So you have sold a vehicle. You have informed the customer that, per the Retail Installment Sales Contract, any and all disputes they may have with either the purchased vehicle or your dealership are subject to arbitration. A dispute arises, you bring the case to our attention, and more likely than not, your case is no longer in the hands of the Superior Court with a more than likely hostile jury, and is now subject to a private arbitration. The question then is where does the case progresses from here? Exactly where do the parties arbitrate? Who will arbitrate? These questions frequently pop up even after the litigation of a motion to the court to compel arbitration between the parties, and as a result, the case stays in limbo for an indefinite period of time.
This is a trend that has occurred more recently with respect to the various arbitration forums available to both consumers and businesses alike. It is clear that consumers very frequently avail themselves to all possible options when it comes to the procedure of their case and legal remedies, which serves as the primary reason they elect to utilize such arbitration forums like JAMS and ADR Services, Inc. Meanwhile, a dealership’s preference to an arbitration forum like the American Arbitration Association is a logical preference, as it serves to be the most cost-effective course of action while expediting the cases in the simplest fashion and allowing the parties to litigate the action as they see fit; this includes discovery proceedings and other procedures the parties view to be appropriate on a case-by-case basis.

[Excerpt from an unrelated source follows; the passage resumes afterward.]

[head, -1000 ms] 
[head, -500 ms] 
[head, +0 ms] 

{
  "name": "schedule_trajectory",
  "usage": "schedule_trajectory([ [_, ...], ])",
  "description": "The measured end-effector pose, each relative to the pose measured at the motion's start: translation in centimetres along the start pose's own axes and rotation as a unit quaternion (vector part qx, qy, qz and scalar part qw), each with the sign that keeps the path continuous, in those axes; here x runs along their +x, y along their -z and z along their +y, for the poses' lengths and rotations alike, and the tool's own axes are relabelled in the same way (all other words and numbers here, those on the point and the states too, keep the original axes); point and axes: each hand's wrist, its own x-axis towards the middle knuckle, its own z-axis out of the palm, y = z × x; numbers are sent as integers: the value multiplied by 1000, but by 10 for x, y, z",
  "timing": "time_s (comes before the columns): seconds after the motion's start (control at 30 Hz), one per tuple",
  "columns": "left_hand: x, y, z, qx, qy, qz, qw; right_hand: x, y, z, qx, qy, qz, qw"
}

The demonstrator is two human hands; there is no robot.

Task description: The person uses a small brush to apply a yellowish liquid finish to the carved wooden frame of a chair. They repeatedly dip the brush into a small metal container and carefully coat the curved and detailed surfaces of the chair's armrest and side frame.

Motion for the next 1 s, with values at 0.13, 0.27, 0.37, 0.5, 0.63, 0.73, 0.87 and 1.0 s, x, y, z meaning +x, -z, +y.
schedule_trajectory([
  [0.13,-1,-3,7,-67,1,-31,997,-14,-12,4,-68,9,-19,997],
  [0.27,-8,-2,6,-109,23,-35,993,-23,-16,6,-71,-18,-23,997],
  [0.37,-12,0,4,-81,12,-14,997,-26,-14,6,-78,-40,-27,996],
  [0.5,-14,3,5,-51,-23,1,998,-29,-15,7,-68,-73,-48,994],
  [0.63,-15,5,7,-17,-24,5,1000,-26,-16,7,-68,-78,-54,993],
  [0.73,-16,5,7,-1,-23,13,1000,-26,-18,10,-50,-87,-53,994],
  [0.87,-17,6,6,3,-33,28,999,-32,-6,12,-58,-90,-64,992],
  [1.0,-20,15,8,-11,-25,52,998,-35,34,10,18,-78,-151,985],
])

While the arbitration provision present in virtually every Retail Installment Sales Contract does provide that the consumer may propose a different provider, remember that their preference is certainly not dispositive, despite their contentions to the contrary. Rather, the arbitration provisions make clear that you, as the dealer, select AAA, but Claimants’ selection of a different arbitration service provider is “subject to [the dealership’s] approval.” The preference for AAA can logically be inferred from its low costs borne from its expedited procedures. This course of action is not by mistake, as it serves to act in accordance with California law as it pertains to any alternative dispute resolution. After all, public policy strongly favors arbitration as a speedy and relatively inexpensive means of dispute resolution. (Ericksen, Arbuthnot, McCarthy, Kearney & Walsh, Inc. v. 100 Oak St. (1983) 35 Cal.3d 312, 322.) It is an accepted and favored method of resolving disputes, praised by the courts as an expeditious and economical method of relieving overburdened civil calendars. (Madden v. Kaiser Found. Hosps. (1976) 17 Cal.3d 699, 706 – 707.) As a result, it is no mistake that AAA serves as the most logical choice for an arbitration forum for both consumers and businesses.
This new “battle of the forums” has become more hotly contested over the last few months. In light of the trend that consumers and businesses are unlikely to see eye-to-eye over this issue, this serves as an opportunity to explore the meaning of Cal. Code Civ. Proc. § 1281.6. Section 1281.6 has become a statute which both sides are becoming more and more familiar with. It serves to grant the court the discretion to appoint a selected arbitrator. Thus, the trend has become more apparent to select, individually, arbitrators that have proven to be cost-efficient and effective as an alternative to choosing an entire forum like AAA. As more cases fall under the same circumstances, we have sought to find meaning within the vague language of Section 1281.6, and have yielded some positive results, saving dealerships more money than they anticipate spending litigating in arbitration.
Robert Bouroudjian, Esq.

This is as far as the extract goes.